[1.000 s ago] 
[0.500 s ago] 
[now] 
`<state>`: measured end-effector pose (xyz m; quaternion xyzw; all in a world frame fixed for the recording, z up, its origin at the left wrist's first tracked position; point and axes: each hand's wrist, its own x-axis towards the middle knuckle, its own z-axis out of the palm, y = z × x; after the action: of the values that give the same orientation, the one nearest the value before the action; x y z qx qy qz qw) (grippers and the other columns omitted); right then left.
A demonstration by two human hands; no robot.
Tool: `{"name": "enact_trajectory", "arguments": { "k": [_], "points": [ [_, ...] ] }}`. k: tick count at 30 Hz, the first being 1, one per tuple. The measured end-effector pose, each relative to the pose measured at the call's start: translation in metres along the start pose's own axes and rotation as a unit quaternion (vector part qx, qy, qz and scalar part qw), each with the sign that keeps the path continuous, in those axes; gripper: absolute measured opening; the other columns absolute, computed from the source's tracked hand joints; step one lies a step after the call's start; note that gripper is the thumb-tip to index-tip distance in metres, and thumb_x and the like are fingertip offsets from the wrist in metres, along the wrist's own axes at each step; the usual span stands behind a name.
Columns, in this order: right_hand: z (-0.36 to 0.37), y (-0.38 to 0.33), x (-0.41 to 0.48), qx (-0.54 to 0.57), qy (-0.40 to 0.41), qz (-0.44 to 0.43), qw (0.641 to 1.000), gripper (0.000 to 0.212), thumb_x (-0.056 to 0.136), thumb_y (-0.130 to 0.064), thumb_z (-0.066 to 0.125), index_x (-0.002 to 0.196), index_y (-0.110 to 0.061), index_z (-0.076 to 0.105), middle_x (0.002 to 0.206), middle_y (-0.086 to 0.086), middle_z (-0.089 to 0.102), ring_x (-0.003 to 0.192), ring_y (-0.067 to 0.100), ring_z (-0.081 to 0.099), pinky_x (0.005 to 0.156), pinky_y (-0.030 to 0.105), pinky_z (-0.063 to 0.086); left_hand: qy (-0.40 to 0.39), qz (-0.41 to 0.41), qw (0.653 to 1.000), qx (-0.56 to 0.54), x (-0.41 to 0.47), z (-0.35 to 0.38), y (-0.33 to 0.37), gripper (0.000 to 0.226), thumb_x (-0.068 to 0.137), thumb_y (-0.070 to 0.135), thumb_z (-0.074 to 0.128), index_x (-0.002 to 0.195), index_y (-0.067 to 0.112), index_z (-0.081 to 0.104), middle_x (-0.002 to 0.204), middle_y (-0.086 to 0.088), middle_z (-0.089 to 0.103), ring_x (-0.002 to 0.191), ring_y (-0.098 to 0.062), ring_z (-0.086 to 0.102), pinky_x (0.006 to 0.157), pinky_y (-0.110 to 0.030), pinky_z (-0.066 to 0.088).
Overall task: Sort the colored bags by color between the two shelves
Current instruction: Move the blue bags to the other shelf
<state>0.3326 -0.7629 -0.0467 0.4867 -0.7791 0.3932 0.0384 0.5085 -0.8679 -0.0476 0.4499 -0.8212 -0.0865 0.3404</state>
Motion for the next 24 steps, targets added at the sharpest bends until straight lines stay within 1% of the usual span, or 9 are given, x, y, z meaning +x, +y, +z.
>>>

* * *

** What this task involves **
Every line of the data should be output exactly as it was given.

** Result of this exercise **
[1.000 s ago] 
[0.500 s ago] 
[now] 
`<state>`: measured end-effector pose (xyz m; quaternion xyzw; all in a world frame fixed for the recording, z up, its origin at the left wrist's first tracked position; point and axes: each hand's wrist, its own x-axis towards the middle knuckle, its own z-axis out of the palm, y = z × x; after the action: of the values that give the same orientation, the one nearest the value before the action; x y z qx qy qz qw) (grippers and the other columns omitted); right then left.
A demonstration by two human hands; no robot.
Tool: `{"name": "enact_trajectory", "arguments": { "k": [_], "points": [ [_, ...] ] }}`. k: tick count at 30 Hz, the first being 1, one per tuple. The measured end-effector pose, each relative to the pose measured at the call's start: translation in metres along the start pose's own axes and rotation as a unit quaternion (vector part qx, qy, qz and scalar part qw), each with the sign that keeps the path continuous, in those axes; gripper: absolute measured opening; the other columns absolute, computed from the source's tracked hand joints; step one lies a step after the call's start; note that gripper is the thumb-tip to index-tip distance in metres, and thumb_x and the like are fingertip offsets from the wrist in metres, along the wrist's own axes at each step; the usual span stands behind a name.
Columns, in this order: right_hand: z (-0.36 to 0.37), y (-0.38 to 0.33), x (-0.41 to 0.48), qx (-0.54 to 0.57), qy (-0.40 to 0.41), qz (-0.44 to 0.43), qw (0.641 to 1.000), gripper (0.000 to 0.212), thumb_x (-0.056 to 0.136), thumb_y (-0.130 to 0.064), thumb_z (-0.066 to 0.125), index_x (-0.002 to 0.196), index_y (-0.110 to 0.061), index_z (-0.076 to 0.105), middle_x (0.002 to 0.206), middle_y (-0.086 to 0.086), middle_z (-0.089 to 0.102), ring_x (-0.003 to 0.192), ring_y (-0.067 to 0.100), ring_z (-0.081 to 0.099), pinky_x (0.005 to 0.156), pinky_y (-0.030 to 0.105), pinky_z (-0.063 to 0.086); left_hand: qy (-0.40 to 0.39), qz (-0.41 to 0.41), qw (0.653 to 1.000), qx (-0.56 to 0.54), x (-0.41 to 0.47), z (-0.35 to 0.38), y (-0.33 to 0.37), gripper (0.000 to 0.226), thumb_x (-0.068 to 0.137), thumb_y (-0.070 to 0.135), thumb_z (-0.074 to 0.128), index_x (-0.002 to 0.195), index_y (-0.067 to 0.112), index_z (-0.081 to 0.104), middle_x (-0.002 to 0.204), middle_y (-0.086 to 0.088), middle_z (-0.089 to 0.103), ring_x (-0.002 to 0.191), ring_y (-0.098 to 0.062), ring_z (-0.086 to 0.102), pinky_x (0.006 to 0.157), pinky_y (-0.110 to 0.030), pinky_z (-0.066 to 0.088).
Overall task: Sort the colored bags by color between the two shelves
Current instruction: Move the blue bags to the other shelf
<state>0.3326 -0.7629 -0.0467 0.4867 -0.7791 0.3932 0.0384 0.5085 -0.8679 -0.0476 0.4499 -0.8212 -0.0865 0.3404</state>
Motion for the next 24 steps, targets added at the sharpest bends until straight lines stay within 1% of the usual span, or 9 are given, x, y, z meaning +x, +y, +z.
>>>

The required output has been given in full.